— А мне, полагаю, следует толковать все, что я тут прочитала, как мерило моего чудовищного фиаско. Верю ли я, что эта женщина существует, или не верю, главное — что существует любовь к ней, главное, ты желаешь, чтобы она
— А если даже и так? Что с того?
— А как бы ты прочел такие записи, если бы я сгорала от страсти к человеку, в котором воплощено все то, чего
— Слушай, нельзя же так, нельзя же так убиваться из-за вымысла.
— Нельзя? Ах, нельзя?! Ты прав, конечно. К тому же это наверняка несправедливо. Просто ты так отдалился… ужасно отдалился…
— Раз так, значит, дело не в этом.
— Нет-нет. Именно в этом. Иначе ты не завел бы себе воображаемую подругу, она тебе просто не понадобилась бы… Ты намерен опубликовать эти записи? Сначала роман, потом записную книжку, горький плач по жизни, которую ты прежде вел? Ты это задумал?
— Не знаю…
— Не знаешь? Вот, значит, почему части разных сюжетов чередуются встык, вперемежку с той чехословацкой историей, в которой, как в зеркале, отражается все, — потому что ты сам не знаешь?
— Мне такой вариант приходил в голову. Не уверен, выйдет ли что из этого, может, ничего и не выйдет. Но я, конечно же, об этом подумывал.
— Опубликовать как есть?
— Говорю же, не знаю. Наверно, стоило бы избавиться от всей разъяснительной жвачки, но это нужно будет обдумать. Мне самому пока не ясно, что получилось. Да, картина, но чего? До сих пор я между делом кое-что набрасывал в книжке, но куда больше занимался романом.
— Знаешь, может, тебе стоит… ну, хорошенько все обдумать. Потому что картина адюльтера у тебя уже готова, и, стало быть, есть резон снять свое имя, как по-твоему? «Филип, у тебя есть пепельница?» Заменил бы на «Натан», а? Если это будет когда-нибудь напечатано?
— Заменил бы? Ну, нет. Это же не Натан Цукерман — у меня и в мыслях не было выводить Цукермана в этой книге. Вот роман, он про Цукермана. А записная книжка — это я.
— Ты же меня только что уверял, что она не про тебя.
— Нет, я сказал, что тут — это я, но я, дающий волю воображению. Это повесть о роли
— А что, если в один прекрасный день она будет опубликована как есть, без всяких разъяснений и всего прочего? Читатели ведь не поймут, что это всего-навсего повесть о роли воображения в любви; я же вот не поняла.

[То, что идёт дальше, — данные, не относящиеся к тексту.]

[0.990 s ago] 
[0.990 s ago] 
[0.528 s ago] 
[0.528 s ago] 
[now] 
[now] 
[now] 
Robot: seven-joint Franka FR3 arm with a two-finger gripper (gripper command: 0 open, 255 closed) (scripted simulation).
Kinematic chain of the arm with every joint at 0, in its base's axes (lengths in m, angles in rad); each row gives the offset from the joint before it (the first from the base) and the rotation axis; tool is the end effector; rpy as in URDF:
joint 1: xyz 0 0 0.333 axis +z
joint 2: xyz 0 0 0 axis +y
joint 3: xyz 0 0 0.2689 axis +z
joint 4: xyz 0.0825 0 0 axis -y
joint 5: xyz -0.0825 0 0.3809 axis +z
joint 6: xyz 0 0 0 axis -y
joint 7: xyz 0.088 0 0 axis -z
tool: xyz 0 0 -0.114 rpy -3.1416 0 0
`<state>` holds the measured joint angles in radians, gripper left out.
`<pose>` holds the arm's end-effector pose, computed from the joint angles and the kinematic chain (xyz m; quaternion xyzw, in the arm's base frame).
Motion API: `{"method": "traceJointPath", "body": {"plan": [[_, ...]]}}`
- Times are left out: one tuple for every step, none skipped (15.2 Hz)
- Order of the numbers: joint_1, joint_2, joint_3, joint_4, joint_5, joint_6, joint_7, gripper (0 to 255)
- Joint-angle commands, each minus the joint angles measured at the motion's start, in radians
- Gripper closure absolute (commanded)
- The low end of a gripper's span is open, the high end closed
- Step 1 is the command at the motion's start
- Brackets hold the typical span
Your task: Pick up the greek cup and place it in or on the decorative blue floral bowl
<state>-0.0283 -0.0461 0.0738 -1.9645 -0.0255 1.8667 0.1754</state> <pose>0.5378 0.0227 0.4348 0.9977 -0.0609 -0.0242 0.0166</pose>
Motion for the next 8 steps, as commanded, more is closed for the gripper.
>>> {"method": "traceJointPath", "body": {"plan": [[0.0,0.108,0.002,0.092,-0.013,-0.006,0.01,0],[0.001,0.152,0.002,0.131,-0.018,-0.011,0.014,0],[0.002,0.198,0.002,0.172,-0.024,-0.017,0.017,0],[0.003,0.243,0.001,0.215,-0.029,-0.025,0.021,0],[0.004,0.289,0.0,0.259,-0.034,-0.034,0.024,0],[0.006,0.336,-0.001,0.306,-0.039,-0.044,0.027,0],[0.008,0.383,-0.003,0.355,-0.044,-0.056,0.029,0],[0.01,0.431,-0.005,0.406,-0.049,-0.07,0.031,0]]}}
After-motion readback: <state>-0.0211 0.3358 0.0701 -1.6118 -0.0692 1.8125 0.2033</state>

— Читатели, как правило, не понимают, и что с того? Я пишу художественное произведение, а меня уверяют, что это автобиография, я пишу автобиографию, а меня уверяют, что это художественное произведение. Короче, раз я такой тупой, а они такие умные,
— Ага, воображаю, как вы повеселитесь, ты и твои читатели, раз им доверили определять жанр, а мне-то как быть?

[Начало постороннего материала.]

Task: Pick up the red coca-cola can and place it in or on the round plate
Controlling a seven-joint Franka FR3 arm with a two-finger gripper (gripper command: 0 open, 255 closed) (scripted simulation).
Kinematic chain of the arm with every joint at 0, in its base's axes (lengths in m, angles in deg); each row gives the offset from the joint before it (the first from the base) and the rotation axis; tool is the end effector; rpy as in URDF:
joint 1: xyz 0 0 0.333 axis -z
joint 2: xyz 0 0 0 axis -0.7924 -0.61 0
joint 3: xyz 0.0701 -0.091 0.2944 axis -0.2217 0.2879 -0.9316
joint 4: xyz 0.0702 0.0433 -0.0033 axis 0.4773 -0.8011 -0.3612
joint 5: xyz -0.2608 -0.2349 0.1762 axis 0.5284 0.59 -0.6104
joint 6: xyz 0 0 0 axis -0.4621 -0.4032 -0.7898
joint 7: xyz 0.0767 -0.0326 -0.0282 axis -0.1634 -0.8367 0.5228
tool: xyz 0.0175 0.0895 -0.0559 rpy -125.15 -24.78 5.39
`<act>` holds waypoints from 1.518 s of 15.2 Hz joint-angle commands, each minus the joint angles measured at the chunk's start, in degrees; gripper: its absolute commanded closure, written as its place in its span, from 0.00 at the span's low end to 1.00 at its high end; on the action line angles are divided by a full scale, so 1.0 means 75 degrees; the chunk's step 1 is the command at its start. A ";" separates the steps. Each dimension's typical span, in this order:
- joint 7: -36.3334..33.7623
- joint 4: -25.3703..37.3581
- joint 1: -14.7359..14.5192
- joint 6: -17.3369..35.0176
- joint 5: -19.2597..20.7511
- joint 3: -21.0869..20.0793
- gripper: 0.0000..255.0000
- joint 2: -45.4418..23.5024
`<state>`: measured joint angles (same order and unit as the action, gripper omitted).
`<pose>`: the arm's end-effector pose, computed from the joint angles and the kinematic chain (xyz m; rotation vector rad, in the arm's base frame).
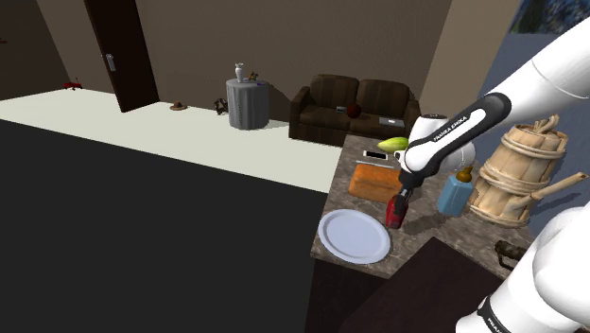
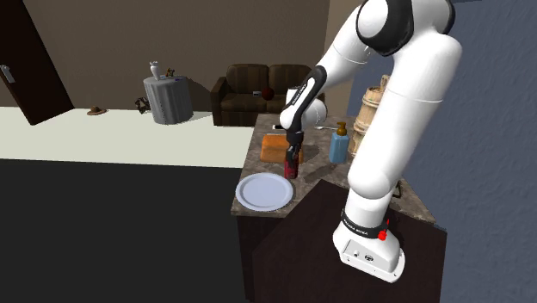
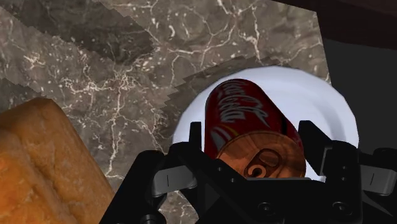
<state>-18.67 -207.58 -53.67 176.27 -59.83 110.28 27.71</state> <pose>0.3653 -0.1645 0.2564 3.1045 0.3825 -0.0055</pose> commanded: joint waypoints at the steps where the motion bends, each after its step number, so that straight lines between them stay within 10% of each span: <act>1: -0.0322 0.0264 -0.0255 -0.0146 -0.0204 -0.0247 1.00 -0.0141; 8: -0.1256 0.1590 -0.1022 -0.0750 -0.0851 -0.0986 1.00 -0.0935; 23: -0.0467 0.1548 -0.0861 0.0847 -0.1971 -0.1321 1.00 -0.2582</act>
<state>-22.62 -196.05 -60.32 181.94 -74.04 100.64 9.09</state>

— Тебе тоже придется решать, что это за жанр, раз ты упорно не желаешь верить, что это на самом деле.
— Я не про то, я про то, что меня это унижает.
— Как может унижать то,
—
— Послушай, я не могу и не стану жить в мире, где царит предусмотрительность, во всяком случае, как писатель. Хотя сам я, поверь, предпочел бы жить именно так — во всяком случае, жить стало бы куда легче. Но, увы, предусмотрительность не для писателей. Равно как и стыдливость.
— Да тут и речи нет про стыд! От тебя требуется одно — чтобы та злосчастная американская девчонка сказала:
— Куда подальше! Когда мне указывают, что да как писать, я бешусь, и раз так — ухожу!
— Нет! Не уходи один! Я с тобой.
— Не хватало нам склочничать еще и на улице. Дело и так далеко зашло.